Last year I reviewed the first episode of Dysfunctional Systems and was left feeling a little conflicted by it. However, it managed to grab my attention quite thoroughly, so I naturally decided to check out how the series continues… with an incredibly brief prequel chapter that was released 4 years after the first episode following the tumultuous development history that I mentioned in my prior review. And it… it’s fine, I suppose.
Dysfunctional Systems: Orientation Review
Platforms: PC(Reviewed), Mac, Linux
Developer/Publisher: Dischan Media
Dysfunctional Systems follows Winter Harrison, a fourteen-year-old girl who for reasons unknown to her, is appointed by her world’s unified government to become a mediator, a person who travels throughout various worlds in attempts to manage and organize chaos. This installment, Orientation, details her first half week at mediator school as she tries to overcome her inherent social awkwardness and meet what are set up to be recurring characters for later installments of this series and learning just what a mediator is supposed to be.

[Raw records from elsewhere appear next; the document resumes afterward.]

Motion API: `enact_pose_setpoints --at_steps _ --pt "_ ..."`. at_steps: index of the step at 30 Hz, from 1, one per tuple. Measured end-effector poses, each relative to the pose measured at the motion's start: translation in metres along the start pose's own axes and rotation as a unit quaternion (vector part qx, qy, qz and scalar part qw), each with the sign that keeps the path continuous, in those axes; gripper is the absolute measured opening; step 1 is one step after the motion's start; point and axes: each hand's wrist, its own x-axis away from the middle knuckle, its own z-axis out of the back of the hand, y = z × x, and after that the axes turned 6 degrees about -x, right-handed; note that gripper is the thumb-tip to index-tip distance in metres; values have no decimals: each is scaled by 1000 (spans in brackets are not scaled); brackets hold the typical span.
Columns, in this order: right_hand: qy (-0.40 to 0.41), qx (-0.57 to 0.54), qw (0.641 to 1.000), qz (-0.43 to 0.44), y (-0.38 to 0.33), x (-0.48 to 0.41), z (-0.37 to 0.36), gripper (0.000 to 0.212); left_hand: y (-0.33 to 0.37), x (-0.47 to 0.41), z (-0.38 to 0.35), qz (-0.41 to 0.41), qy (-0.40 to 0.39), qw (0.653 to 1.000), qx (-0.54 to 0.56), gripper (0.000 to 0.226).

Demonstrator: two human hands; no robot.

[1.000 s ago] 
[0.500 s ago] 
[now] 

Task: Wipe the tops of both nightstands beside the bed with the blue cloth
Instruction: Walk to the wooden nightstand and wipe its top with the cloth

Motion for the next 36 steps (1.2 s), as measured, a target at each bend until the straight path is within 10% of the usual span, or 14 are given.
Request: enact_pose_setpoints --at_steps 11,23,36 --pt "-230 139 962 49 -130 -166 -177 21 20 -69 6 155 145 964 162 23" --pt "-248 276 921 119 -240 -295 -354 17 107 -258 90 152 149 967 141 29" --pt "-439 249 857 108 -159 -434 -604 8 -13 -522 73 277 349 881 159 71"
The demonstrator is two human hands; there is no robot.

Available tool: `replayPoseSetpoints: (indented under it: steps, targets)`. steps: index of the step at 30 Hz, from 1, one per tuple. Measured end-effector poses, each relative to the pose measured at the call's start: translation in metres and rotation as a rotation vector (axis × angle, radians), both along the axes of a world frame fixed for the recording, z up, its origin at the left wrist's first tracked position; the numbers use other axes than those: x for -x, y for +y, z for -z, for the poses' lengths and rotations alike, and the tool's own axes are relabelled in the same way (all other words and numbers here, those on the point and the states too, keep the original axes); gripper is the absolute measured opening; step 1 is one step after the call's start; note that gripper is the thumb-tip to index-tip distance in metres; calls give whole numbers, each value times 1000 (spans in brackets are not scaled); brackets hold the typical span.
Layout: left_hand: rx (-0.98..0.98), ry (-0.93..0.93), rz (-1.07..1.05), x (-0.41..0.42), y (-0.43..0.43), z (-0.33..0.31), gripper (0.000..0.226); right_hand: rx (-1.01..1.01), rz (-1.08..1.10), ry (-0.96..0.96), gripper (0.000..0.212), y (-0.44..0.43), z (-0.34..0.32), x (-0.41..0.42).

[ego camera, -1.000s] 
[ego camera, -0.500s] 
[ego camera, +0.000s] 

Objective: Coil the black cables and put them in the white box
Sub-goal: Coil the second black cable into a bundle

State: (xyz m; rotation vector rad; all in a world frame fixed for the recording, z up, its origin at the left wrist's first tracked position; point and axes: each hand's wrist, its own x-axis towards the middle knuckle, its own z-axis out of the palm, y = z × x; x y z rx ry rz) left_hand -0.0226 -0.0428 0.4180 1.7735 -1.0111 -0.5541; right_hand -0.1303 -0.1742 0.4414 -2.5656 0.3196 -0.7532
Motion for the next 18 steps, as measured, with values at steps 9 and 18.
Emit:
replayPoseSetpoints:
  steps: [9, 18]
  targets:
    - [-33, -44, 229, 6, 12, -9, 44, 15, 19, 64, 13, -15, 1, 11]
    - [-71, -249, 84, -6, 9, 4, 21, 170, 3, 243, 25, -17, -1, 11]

Now, in my review of episode 1, I went on about how interested I was with the world that Winter comes from and how I was left immensely curious about it after only a few hints and throwaway lines were scattered throughout that episode, and Orientation certainly delivers on that. I was left eagerly awaiting and consuming every bit of information that the game threw my way about this world, its history, its values, and how its people think and view all manner of things. This was a highlight I found in episode 1, and here not only does the world building feel more direct and pertinent, it established a far, far better foundation for the story that the game wants to tell because it actually sits the player down and explains things from the very beginning, as opposed to in media res.
By the end of the episode, I was left with a lot of questions about the main world the series takes place in, but I had a solid enough foundation to feel like the story could progress, while there were enough plot and character threads raised to effectively fuel a series of visual novels. On its own though, well, Orientation does not amount to a whole lot. The game is just a brief kinetic visual novel, a visual novella if you would, centering around the socially awkward bumblings of Winter as she learns more about her professions and the lore of her universe, while meeting up with her fellow mediators in training. Not a lot happens throughout the entire story, as characters are introduced, but that is about it before the story meanders into its conclusion.
It is a prologue chapter that brought with it exposition and set-up above all else, and the only non-lore highlights to me centered around two of the characters that Winter meets, Irie and Margaret. Irie is a mad scientist in training, or at least she both looks and acts like it, bringing a level of charisma and bombast that overshadowed the entire cast, and almost instantly won over my affection. Margarete meanwhile is this ridiculously cool looking mostly blind black woman whose years as working as a mediator have left her jaded, to the extent that she struggles to see the difference between right and wrong as she is thrown into morally grey situations on a daily basis. Yet despite these two’s presence, they do not really do much, and come off more as minor characters in a story that, exposition aside, is minor as well.
Going back to the development of this title, following the Kickstarter that was supposed to fund episodes 0, 2, and 3, there were plans to switch the lead artist of this series from Doomfest to Ryan Miller, and while the original lead artist will reprise their role in the sequel titles, Ryan Miller handled the art in Orientation. This in turn leads to a remarkable change in visual style between this and episode 1, and I really do not care for it at all. I do not want to directly compare the artwork between titles, as the artists have very different styles, but that in itself is my biggest problem, that the artwork is jarringly different. It is a shift from a grounded presentation to a abstract one, taking realistic proportions and replacing them with more stylized ones, even though the grounded presentation was one of the bigger strengths of the first episode.
Dysfunctional Systems: Orientation is a story that mostly consists of set-up and world building while not offering much in the way of substance. One that explains valuable information to better understand just what was going on in the vaguely explained episode 1, while not doing much of anything to inspire confidence in the future of the series, after it underwent such a rocky development. I still hold out hope for the future of this series, but whether or not the developers are able to reach the untapped potential of the series remains a shaky proposition.